I was bullied in kindergarten on my first day.  When I went to the playground at recess, I was approached by Maria (kinda not her real name) who told me that the class had chosen a new game.  She was a very tall girl, and I was a very small boy so I listened with quite a bit of respect.  “We’re playing Indians and butterfly,” she told me with what appeared to be the entire class behind her.  “You mean, ‘cowboys and Indians?'” I asked.  [Forgive my not using the term “Native Americans.” It was 1970.] No, she told me.  I was the butterfly–on hindsight probably a reflection of my slight, one might say “waifish”, frame–and the class was made up of the Indians.  Indians loved to hunt butterflies, so the job was for them to catch me.

I’m not sure what would have happened if they actually caught me, but because I was so skinny I made a fairly fast runner, and recess was over before they got me.  In the car at pickup my mother asked how my day had been. I told her my story in my usual dramatic way, and she listened.  She didn’t dwell on the event.  She moved on with questions about what I did in the classroom: the coloring, the writing lessons.

The next day she picked me up after the insect hunt.  She had a Golden Book for me.   It was a book on Native American culture entitled simply “Indians.”  “I talked to your father before we bought this.  We figured that maybe if you study up on how to be an Indian, you won’t be a butterfly anymore.” After having the book read to me that night, I took my new found knowledge to Maria.  “You’re not doing it right,” I said to her.  “Indians don’t chase butterflies.  In fact, they used to hunt big animals like buffalo.  I don’t look like a buffalo.”  Maria and members of my class learned an important lesson which many of them took with them through thirteen years of being my colleague at that school: Jeff gets really boring after he does his research.  They chose to walk away and play kickball.

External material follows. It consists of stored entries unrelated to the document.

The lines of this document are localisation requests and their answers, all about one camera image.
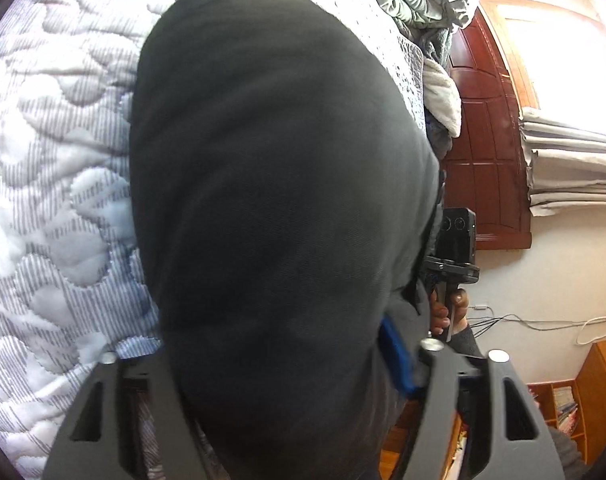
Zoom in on dark grey blanket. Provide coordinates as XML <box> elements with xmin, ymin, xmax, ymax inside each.
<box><xmin>415</xmin><ymin>22</ymin><xmax>456</xmax><ymax>161</ymax></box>

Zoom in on wood framed window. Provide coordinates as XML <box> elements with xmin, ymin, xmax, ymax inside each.
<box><xmin>476</xmin><ymin>0</ymin><xmax>606</xmax><ymax>116</ymax></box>

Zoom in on dark wooden headboard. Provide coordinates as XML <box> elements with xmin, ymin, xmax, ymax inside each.
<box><xmin>440</xmin><ymin>9</ymin><xmax>534</xmax><ymax>252</ymax></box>

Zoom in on orange wooden bookshelf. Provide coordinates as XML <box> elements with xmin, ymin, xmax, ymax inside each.
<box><xmin>526</xmin><ymin>337</ymin><xmax>606</xmax><ymax>467</ymax></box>

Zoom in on beige striped curtain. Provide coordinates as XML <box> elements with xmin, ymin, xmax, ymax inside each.
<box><xmin>518</xmin><ymin>109</ymin><xmax>606</xmax><ymax>218</ymax></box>

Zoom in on white wall cable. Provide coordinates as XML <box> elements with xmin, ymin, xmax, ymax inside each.
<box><xmin>576</xmin><ymin>307</ymin><xmax>606</xmax><ymax>347</ymax></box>

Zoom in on black pants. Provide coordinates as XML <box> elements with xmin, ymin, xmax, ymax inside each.
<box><xmin>129</xmin><ymin>0</ymin><xmax>446</xmax><ymax>480</ymax></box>

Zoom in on grey quilted mattress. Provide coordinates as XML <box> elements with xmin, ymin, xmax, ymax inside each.
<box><xmin>0</xmin><ymin>0</ymin><xmax>429</xmax><ymax>480</ymax></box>

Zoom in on white fluffy blanket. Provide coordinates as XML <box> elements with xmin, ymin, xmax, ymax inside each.
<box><xmin>422</xmin><ymin>57</ymin><xmax>463</xmax><ymax>138</ymax></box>

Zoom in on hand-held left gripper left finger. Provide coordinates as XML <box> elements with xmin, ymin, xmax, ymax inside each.
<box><xmin>43</xmin><ymin>351</ymin><xmax>215</xmax><ymax>480</ymax></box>

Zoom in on row of books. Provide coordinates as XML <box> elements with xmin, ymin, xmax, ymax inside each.
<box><xmin>552</xmin><ymin>385</ymin><xmax>580</xmax><ymax>436</ymax></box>

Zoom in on person's right hand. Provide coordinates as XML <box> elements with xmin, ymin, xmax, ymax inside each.
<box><xmin>429</xmin><ymin>290</ymin><xmax>470</xmax><ymax>343</ymax></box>

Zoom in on black wall cable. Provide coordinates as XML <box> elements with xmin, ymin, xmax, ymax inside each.
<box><xmin>466</xmin><ymin>305</ymin><xmax>586</xmax><ymax>335</ymax></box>

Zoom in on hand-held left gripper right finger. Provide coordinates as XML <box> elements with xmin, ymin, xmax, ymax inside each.
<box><xmin>379</xmin><ymin>315</ymin><xmax>568</xmax><ymax>480</ymax></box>

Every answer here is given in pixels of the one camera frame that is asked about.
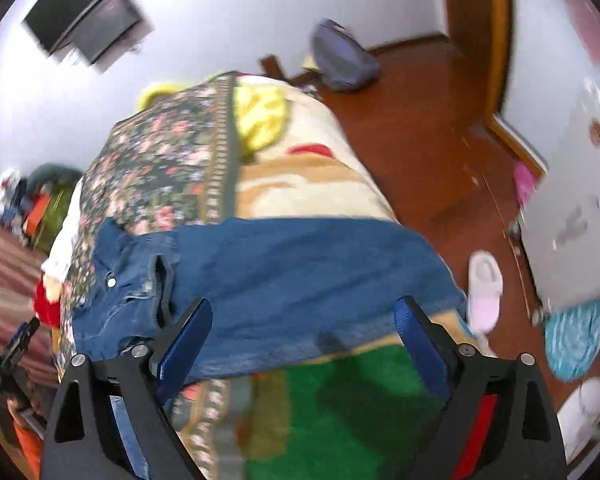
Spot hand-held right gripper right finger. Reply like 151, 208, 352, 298
394, 295, 569, 480

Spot white cabinet with stickers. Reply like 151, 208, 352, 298
521, 76, 600, 312

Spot cream and green printed blanket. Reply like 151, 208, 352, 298
229, 74, 487, 480

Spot person's left forearm orange sleeve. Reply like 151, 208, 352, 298
9, 402, 48, 480

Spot wooden door frame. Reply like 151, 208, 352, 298
436, 0, 549, 177

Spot orange cloth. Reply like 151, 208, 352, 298
22, 194, 52, 237

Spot black wall television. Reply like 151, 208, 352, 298
21, 0, 157, 69

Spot white cloth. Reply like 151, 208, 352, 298
41, 199, 84, 282

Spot white slipper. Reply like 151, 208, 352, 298
556, 376, 600, 464

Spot dark green bag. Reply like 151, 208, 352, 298
29, 162, 86, 257

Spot dark wooden frame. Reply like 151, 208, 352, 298
259, 54, 322, 97

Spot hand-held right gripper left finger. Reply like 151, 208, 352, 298
40, 298, 214, 480

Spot yellow cloth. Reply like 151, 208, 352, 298
139, 81, 289, 157

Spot striped rug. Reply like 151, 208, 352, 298
0, 199, 57, 387

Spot teal cloth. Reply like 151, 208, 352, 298
544, 301, 600, 382

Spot red cloth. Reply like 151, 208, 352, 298
33, 276, 64, 329

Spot grey-blue backpack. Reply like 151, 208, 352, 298
309, 18, 384, 94

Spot blue denim jeans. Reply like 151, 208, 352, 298
72, 216, 469, 382

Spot dark floral bedspread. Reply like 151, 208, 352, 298
50, 72, 255, 480

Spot pink slipper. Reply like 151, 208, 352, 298
466, 251, 505, 334

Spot pink bag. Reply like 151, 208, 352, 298
512, 161, 539, 207

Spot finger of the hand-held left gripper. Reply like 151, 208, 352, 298
0, 317, 41, 376

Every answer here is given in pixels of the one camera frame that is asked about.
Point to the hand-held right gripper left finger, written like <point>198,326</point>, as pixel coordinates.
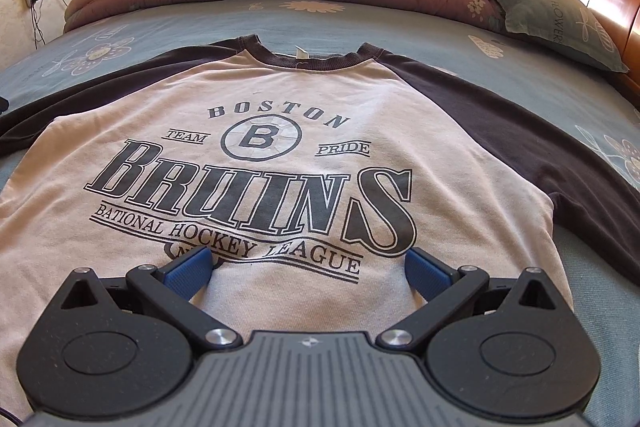
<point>189,272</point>

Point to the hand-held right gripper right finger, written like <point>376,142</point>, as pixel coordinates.
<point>429,274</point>

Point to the cream and black printed sweatshirt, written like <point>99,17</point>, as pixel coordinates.
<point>325,97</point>

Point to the teal floral pillow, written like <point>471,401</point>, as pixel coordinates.
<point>550,22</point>

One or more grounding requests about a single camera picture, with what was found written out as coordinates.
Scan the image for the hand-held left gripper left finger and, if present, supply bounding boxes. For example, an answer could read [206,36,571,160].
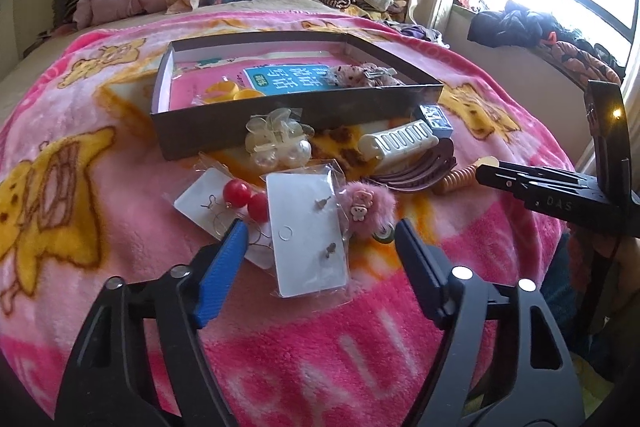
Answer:
[55,217,251,427]

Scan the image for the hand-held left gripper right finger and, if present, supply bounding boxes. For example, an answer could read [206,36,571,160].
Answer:
[394,218,586,427]

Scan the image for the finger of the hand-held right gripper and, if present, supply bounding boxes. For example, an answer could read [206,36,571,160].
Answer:
[474,157,598,196]

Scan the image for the pink fluffy hair clip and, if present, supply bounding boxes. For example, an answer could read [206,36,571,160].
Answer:
[336,181,399,247]

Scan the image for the red ball earrings card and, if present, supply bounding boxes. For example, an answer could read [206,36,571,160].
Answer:
[172,166,281,269]

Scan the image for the brown hair clip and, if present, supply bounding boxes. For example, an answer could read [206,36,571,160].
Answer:
[372,139,458,196]

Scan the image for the white ribbed hair claw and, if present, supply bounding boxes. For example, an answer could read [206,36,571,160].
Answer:
[359,119,441,162]

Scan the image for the grey cardboard box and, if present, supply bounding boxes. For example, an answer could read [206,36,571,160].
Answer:
[150,31,445,162]

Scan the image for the clear flower hair claw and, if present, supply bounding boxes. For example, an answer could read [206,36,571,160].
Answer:
[245,108,315,155]

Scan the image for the white earring card in bag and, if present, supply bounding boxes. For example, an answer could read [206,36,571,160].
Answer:
[260,157,352,300]

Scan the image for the small blue white box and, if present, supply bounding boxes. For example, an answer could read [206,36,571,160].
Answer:
[414,103,454,140]

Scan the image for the pink cartoon bear blanket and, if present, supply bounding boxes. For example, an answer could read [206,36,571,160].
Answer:
[0,9,576,427]

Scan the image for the white pearl earrings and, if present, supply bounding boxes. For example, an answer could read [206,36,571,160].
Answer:
[251,138,312,168]

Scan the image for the dark clothes on windowsill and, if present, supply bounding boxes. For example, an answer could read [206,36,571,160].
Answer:
[467,0,626,78]

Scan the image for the yellow hair accessory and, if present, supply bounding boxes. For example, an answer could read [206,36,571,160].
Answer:
[204,77,267,104]

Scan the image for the silver alligator hair clip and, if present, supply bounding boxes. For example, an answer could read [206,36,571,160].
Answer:
[366,66,397,84]

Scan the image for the purple clothes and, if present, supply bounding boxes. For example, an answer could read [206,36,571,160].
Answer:
[380,19,447,46]

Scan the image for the pink book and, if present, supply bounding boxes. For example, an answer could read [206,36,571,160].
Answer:
[167,51,373,110]

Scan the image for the floral fabric scrunchie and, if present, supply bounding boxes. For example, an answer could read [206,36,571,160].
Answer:
[325,63,407,88]

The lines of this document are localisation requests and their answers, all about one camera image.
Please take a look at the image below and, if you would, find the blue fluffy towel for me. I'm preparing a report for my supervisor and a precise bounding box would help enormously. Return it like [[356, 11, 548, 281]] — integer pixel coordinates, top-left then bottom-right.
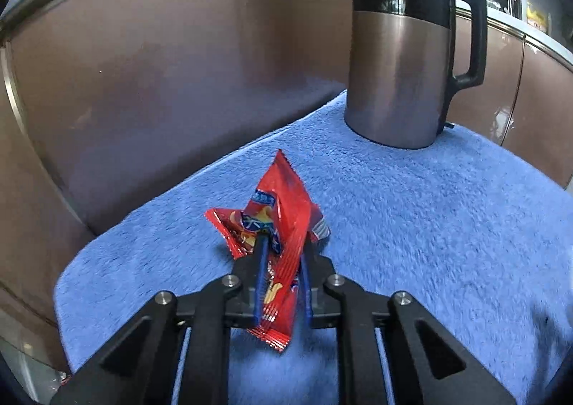
[[53, 88, 573, 405]]

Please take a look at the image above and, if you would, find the red snack packet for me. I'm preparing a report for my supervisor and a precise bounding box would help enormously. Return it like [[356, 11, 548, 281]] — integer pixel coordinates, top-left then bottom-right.
[[204, 149, 332, 355]]

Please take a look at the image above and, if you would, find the steel and black electric kettle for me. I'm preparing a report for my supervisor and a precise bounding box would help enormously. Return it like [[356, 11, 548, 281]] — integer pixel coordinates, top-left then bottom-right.
[[339, 0, 489, 150]]

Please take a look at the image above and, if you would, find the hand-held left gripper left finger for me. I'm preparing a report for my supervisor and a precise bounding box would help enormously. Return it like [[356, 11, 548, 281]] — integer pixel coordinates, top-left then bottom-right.
[[49, 232, 271, 405]]

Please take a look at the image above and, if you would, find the yellow package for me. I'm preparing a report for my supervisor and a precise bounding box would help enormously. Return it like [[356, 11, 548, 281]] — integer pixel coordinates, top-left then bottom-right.
[[525, 1, 552, 33]]

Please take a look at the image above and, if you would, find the brown kitchen cabinet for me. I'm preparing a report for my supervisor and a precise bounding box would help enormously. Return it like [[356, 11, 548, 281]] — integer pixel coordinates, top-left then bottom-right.
[[0, 0, 573, 372]]

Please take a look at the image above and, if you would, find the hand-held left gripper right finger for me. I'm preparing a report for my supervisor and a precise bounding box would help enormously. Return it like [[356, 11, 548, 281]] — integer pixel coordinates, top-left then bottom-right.
[[300, 248, 517, 405]]

Was I bullied?  I’d say yes if you go by the Google definition as, “use superior strength or influence to intimidate (someone), typically to force him or her to do what one wants.”  They never hurt me, and I really believe they could have, that angry five year old mob.  However, they used the power of numbers to intimidate me into being their entertainment.  This incident was the beginning of many bullying incidents far worse than being chased around the playground.  Most of these I kept secret, not wanting to admit male weakness to even my parents.  The fear I learned was funneled into a self-deprecating humor, and eventually was dealt with to some degree (nothing ever goes away for good, right?) when I studied to be a therapist.

What impresses me the most in reflection was my parents’ reaction to the event.  They chose not to go to the teacher, not to stress over my unhappiness, not to panic at the label their son might be receiving.  They chose to teach me that education would provide me with alternative courses of action, and that I could prepare myself to be a self advocate.  The lesson was clear.  I didn’t understand it as “you have to change to be what they want you to be.” I learned it as “you must adapt yourself instead of expecting society to adapt to you.”

Charles Murray in an interesting short article questions if bullying can actually teach the bullied important life skills.  I don’t believe my parents’ decision not to get too involved is fitting in every situation.  In my profession, I hear of stories all the time in which kids kill themselves instead of facing the constant abuse of power hungry peers. Parents have a tough job, and sometimes they have to advocate for their children when the child has been emotionally or physically battered to the extent that they can’t advocate for him/herself.  In my parenting life, I’ve had to go in for the dreaded principal conference over bullying done toward my child.  But I’ve also witnessed my child become stronger and work her hardest to befriend the bully.  Her efforts were amazingly successful.

I also see bullying in the behaviors of parents and adults.  Anytime we use our power to intimidate or try to show intimidation, we’re teaching our kids that bullying may be necessary.  Anytime we use our power in parenting as an idle threat instead of using our firmness as a directive tool, we are showing them that bullying is at sometimes necessary.  And when we teach our kids that they are too weak to stand up to the bully, we are teaching them to be victims forever.